(THE INPUT)

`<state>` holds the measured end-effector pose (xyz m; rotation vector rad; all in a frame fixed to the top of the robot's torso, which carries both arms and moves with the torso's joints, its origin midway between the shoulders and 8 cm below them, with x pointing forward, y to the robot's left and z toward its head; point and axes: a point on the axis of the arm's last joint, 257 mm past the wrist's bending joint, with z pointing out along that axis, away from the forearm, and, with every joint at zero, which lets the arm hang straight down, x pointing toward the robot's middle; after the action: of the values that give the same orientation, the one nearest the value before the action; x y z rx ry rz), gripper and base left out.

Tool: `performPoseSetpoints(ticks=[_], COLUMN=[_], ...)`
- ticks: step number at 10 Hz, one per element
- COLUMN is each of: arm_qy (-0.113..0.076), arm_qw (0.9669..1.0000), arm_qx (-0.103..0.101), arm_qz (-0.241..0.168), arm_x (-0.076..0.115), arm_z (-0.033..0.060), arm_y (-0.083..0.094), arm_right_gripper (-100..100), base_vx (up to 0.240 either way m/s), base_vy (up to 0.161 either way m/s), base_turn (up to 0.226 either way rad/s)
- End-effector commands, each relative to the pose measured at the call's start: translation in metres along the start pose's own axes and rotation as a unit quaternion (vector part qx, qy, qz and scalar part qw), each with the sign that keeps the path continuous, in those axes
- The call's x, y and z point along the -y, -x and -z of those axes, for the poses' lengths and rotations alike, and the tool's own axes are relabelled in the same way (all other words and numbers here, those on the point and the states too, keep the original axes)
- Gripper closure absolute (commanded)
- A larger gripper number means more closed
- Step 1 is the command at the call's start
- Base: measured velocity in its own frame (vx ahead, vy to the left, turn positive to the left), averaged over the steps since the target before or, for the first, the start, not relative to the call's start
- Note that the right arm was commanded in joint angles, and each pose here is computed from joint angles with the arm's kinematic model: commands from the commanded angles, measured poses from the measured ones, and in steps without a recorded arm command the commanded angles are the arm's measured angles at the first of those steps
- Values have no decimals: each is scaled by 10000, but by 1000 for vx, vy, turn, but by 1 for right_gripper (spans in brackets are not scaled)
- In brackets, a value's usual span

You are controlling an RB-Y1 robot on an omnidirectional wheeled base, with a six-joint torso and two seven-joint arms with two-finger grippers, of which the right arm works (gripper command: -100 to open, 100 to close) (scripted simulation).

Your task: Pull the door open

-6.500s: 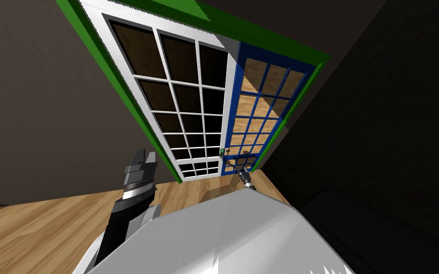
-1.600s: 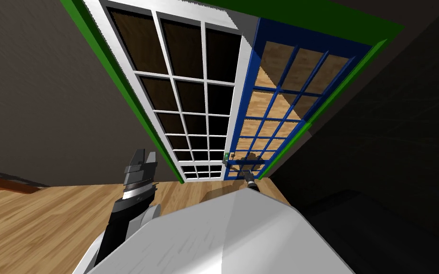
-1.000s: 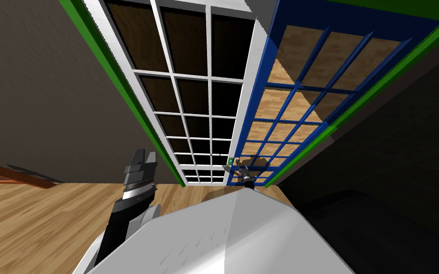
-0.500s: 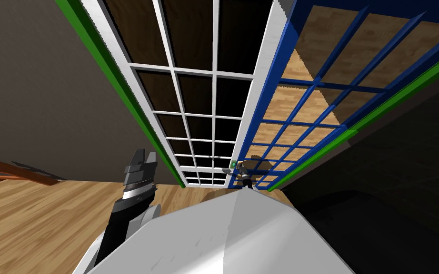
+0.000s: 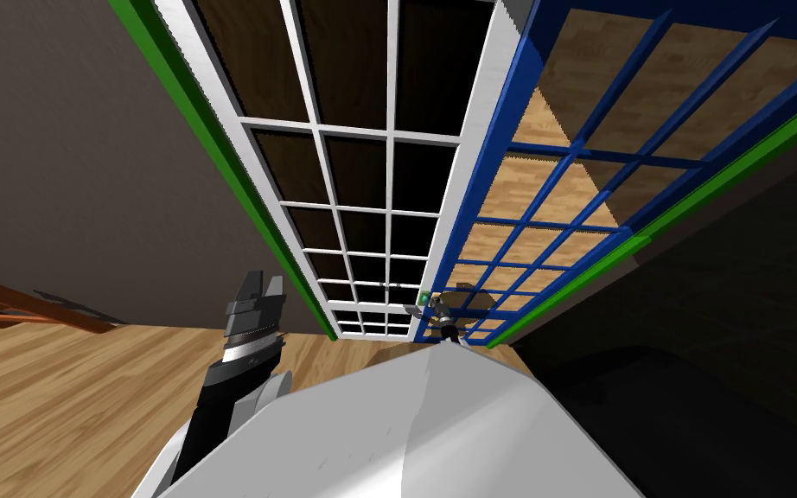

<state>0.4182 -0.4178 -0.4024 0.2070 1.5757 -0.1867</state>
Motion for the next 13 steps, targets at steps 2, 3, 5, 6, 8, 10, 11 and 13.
performPoseSetpoints(ticks=[2, 3, 5, 6, 8, 10, 11, 13], arm_qy=[-165, -165, -165, -165, -330, -330, -466, -535], arm_qw=[9997, 9997, 9997, 9997, 9988, 9988, 9975, 9966], arm_qx=[-191, -191, -191, -191, -351, -351, -452, -500], arm_qz=[-52, -52, -52, -52, -123, -123, -286, -367], arm_x=[187, 187, 187, 187, 392, 392, 545, 622], arm_z=[155, 155, 155, 155, 319, 319, 444, 507], arm_y=[-141, -141, -141, -141, -262, -262, -339, -376], arm_right_gripper=[100, 100, 100, 100, 100, 100, 100, 100], base_vx=[-146, -121, -39, 1, -133, -82, -126, -166], base_vy=[27, 7, 0, -6, 3, -24, 30, 9], base_turn=[-40, -26, -12, -1, -67, -15, -26, -35])
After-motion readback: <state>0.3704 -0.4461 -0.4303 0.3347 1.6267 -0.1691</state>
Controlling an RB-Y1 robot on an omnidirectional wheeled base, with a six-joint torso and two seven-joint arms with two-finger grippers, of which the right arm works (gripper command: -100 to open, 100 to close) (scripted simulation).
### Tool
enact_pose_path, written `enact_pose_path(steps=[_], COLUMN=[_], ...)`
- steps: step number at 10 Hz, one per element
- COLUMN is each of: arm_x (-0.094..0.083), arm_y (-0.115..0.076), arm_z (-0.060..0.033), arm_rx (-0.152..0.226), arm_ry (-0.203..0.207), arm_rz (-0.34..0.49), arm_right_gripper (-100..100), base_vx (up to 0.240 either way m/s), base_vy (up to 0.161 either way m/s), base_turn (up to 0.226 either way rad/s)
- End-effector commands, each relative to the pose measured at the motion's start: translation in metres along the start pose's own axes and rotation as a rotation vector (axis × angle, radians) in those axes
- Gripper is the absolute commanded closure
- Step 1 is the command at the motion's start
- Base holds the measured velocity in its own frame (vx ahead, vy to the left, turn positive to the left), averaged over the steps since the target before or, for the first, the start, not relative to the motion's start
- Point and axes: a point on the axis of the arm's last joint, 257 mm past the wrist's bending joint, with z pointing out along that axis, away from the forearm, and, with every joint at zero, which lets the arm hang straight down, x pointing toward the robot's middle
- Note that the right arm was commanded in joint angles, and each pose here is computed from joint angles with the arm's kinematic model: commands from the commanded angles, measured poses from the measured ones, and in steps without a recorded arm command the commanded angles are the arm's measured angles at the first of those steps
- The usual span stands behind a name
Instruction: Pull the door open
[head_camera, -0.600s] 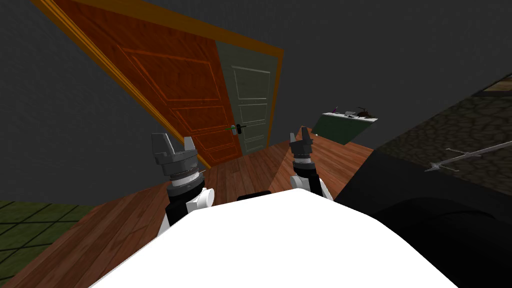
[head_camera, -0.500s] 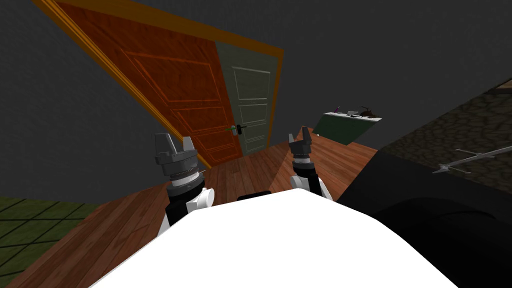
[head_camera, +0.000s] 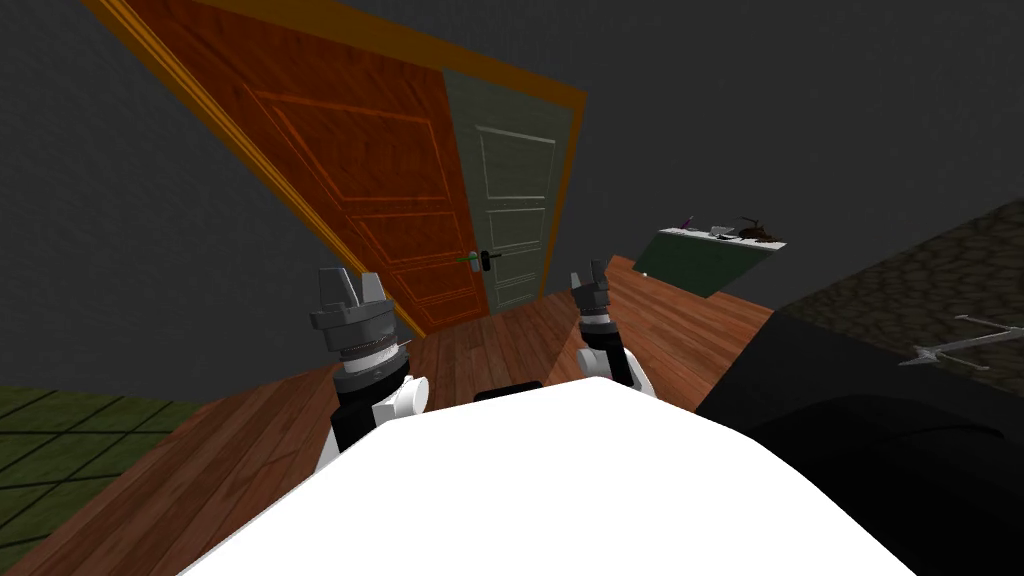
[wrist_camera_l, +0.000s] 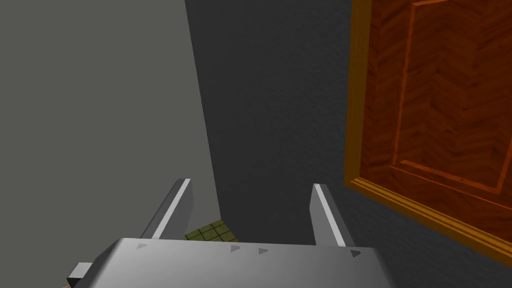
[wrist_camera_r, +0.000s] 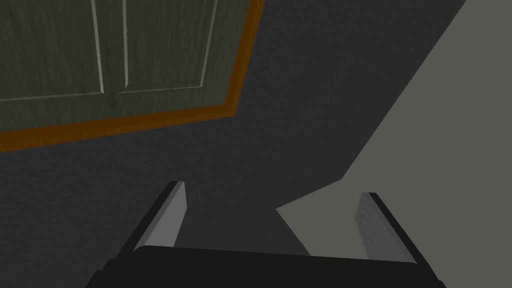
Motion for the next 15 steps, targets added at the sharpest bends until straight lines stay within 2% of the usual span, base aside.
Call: enact_pose_path(steps=[1, 3, 15], arm_x=[0.000, -0.001, -0.009], arm_y=[-0.017, -0.036, -0.125], arm_z=[-0.0014, -0.0023, -0.0108], arm_rx=[0.033, 0.067, 0.229], arm_ry=[0.007, 0.012, 0.025], arm_rz=[0.002, 0.003, 0.009], arm_right_gripper=[-100, -100, -100], base_vx=[0.159, 0.142, 0.105], base_vy=[0.035, 0.047, 0.031], base_turn=[0.112, 0.066, 0.063])
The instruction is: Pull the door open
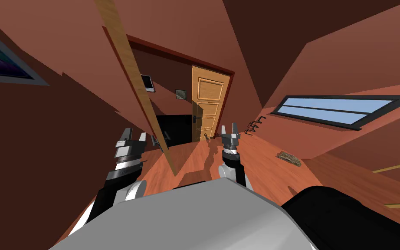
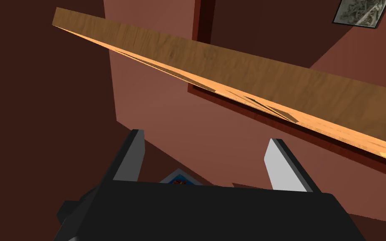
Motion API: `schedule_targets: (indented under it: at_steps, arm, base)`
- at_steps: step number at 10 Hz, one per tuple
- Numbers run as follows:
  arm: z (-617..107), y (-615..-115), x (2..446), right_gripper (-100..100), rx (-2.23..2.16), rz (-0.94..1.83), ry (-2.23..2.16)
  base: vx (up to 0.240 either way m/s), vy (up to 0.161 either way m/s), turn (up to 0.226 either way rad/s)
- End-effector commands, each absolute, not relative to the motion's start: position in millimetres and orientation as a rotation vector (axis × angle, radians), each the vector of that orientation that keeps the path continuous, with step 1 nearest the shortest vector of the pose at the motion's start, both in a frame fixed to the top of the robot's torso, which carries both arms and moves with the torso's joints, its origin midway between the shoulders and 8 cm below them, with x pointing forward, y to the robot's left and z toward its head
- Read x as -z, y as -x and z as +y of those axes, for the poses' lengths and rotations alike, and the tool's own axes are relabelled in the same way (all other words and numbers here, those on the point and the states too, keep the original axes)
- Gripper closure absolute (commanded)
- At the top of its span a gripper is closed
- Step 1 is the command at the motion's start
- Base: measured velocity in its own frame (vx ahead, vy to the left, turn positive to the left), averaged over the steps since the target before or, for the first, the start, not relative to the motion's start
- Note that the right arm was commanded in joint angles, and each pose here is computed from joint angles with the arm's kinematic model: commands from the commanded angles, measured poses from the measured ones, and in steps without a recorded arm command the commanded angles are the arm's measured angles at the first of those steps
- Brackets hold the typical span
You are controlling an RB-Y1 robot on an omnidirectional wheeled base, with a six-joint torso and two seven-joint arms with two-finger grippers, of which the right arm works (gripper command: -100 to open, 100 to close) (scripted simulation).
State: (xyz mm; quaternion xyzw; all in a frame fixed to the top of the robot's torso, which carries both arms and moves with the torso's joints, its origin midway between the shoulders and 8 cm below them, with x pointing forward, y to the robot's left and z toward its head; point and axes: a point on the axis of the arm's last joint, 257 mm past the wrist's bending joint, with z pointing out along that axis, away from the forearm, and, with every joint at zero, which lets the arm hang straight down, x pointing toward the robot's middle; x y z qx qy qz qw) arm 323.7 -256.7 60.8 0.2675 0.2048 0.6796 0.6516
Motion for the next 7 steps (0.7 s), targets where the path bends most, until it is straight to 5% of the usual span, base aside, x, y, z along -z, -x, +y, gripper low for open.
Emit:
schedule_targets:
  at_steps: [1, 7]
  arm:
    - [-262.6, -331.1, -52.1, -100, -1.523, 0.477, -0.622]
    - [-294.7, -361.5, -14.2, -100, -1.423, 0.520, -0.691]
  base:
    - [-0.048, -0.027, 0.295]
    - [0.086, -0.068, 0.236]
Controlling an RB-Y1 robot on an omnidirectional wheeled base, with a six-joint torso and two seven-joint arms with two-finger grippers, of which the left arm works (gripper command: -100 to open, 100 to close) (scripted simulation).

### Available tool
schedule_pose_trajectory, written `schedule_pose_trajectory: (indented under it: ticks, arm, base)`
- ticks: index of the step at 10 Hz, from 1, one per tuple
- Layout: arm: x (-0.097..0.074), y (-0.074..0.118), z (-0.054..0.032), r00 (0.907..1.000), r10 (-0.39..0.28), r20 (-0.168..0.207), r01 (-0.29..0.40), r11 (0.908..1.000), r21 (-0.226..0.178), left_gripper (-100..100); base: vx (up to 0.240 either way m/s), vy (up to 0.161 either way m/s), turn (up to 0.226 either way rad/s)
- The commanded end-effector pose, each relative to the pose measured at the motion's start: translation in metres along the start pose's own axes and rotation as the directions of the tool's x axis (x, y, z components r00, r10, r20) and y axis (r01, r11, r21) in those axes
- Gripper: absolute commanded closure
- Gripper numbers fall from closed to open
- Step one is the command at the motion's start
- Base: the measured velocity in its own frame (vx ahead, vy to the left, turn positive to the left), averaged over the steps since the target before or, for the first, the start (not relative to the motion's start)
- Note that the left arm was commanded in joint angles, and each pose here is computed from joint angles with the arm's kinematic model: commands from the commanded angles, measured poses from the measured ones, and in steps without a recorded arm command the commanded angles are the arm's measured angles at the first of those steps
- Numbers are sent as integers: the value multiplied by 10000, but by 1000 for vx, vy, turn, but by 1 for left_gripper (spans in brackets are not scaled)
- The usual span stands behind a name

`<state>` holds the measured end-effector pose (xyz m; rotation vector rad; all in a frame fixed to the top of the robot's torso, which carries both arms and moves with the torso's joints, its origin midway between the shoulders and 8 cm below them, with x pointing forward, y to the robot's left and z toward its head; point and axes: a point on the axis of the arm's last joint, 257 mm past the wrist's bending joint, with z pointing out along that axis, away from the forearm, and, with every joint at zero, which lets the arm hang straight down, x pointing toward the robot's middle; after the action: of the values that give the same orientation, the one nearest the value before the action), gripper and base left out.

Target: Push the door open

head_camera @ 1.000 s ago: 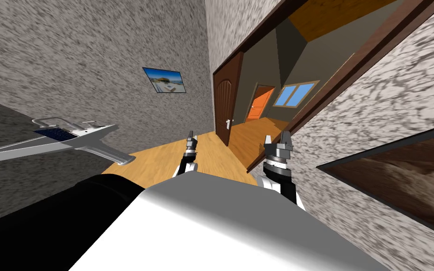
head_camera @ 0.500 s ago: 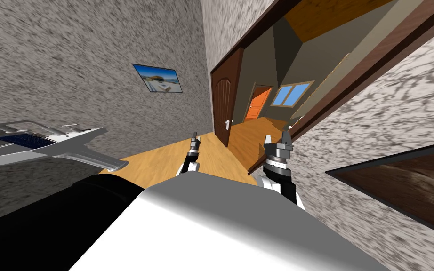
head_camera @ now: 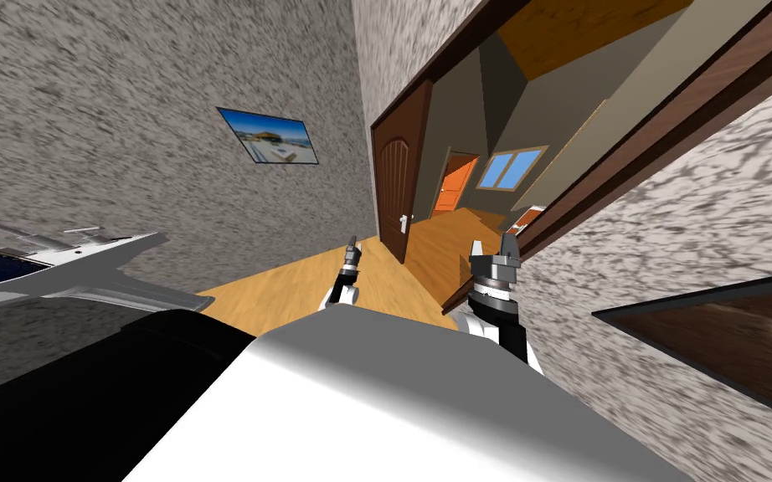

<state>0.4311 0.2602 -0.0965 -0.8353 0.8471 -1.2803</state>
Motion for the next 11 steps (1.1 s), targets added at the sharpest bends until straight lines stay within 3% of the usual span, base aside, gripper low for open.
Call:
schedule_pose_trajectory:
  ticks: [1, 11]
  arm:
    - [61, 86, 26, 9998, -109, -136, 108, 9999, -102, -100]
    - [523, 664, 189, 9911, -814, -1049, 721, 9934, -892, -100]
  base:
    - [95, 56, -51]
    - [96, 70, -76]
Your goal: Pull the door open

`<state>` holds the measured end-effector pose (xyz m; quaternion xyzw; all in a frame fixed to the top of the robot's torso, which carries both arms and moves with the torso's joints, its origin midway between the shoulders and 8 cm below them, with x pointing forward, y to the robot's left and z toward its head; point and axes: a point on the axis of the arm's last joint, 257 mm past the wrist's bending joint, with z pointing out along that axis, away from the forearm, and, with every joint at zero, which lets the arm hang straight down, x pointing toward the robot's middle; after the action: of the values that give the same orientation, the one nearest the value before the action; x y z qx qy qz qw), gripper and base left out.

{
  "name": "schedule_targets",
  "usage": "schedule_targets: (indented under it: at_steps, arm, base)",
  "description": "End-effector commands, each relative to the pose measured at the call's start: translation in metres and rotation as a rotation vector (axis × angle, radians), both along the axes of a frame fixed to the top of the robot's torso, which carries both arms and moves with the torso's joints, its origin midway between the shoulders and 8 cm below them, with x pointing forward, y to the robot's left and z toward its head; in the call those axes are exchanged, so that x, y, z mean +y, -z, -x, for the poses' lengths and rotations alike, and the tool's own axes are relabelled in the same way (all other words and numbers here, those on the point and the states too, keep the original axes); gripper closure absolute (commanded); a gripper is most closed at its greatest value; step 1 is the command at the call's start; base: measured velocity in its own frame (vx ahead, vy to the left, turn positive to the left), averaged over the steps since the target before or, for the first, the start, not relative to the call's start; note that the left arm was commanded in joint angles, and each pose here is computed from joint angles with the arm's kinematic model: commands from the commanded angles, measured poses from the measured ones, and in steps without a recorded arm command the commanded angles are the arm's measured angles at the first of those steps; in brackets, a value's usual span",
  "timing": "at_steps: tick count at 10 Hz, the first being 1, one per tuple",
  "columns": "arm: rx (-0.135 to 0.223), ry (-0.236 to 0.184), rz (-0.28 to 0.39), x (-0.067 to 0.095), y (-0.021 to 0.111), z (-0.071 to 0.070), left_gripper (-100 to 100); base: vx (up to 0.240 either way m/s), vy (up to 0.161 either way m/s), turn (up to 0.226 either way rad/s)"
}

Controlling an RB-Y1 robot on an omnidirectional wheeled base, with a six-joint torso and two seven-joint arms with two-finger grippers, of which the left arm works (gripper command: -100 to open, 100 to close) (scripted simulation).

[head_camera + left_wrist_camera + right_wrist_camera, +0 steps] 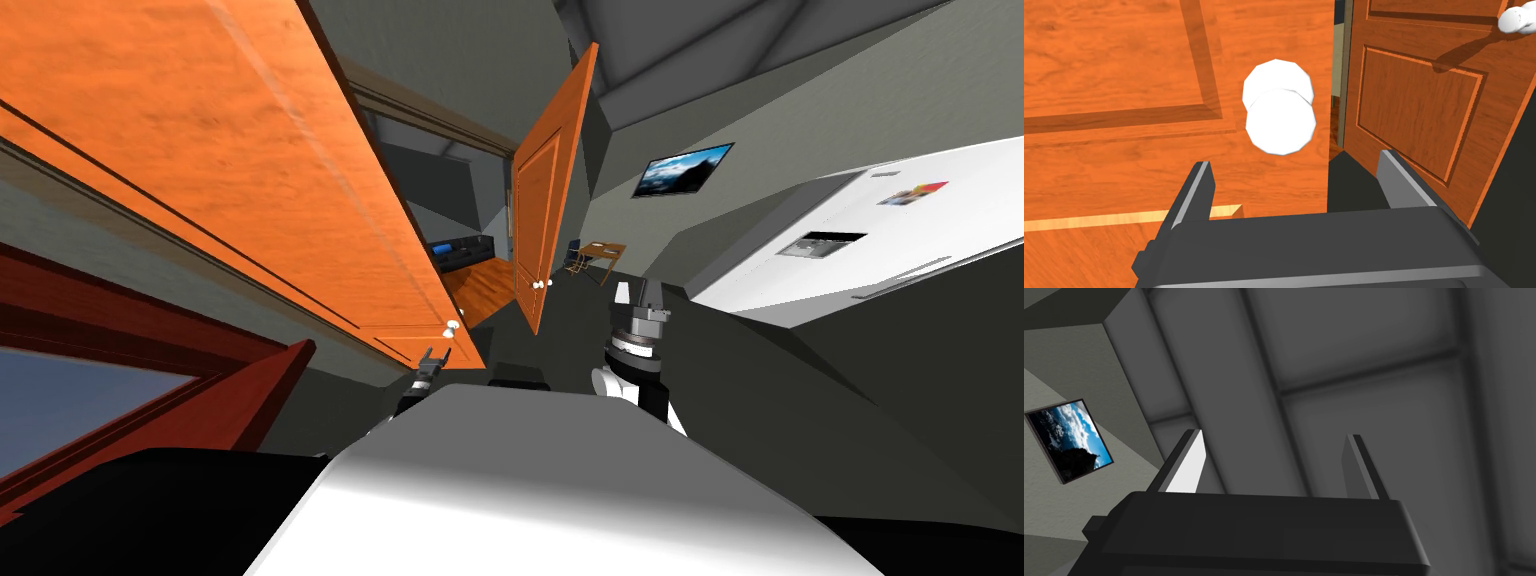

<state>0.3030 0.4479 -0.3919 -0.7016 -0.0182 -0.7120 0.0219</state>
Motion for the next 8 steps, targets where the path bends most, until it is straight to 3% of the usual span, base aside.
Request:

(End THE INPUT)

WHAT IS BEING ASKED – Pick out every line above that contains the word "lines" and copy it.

SOLUTION TO THE EXERCISE –
Motion for the next 15 steps, targets added at the sharpest bends until straight lines stay within 2% of the usual span, base aside.
Motion for the next 11 steps (1.1 s), targets added at the sharpest bends until straight lines stay within 3% of the usual span, base aside, gripper low for open.

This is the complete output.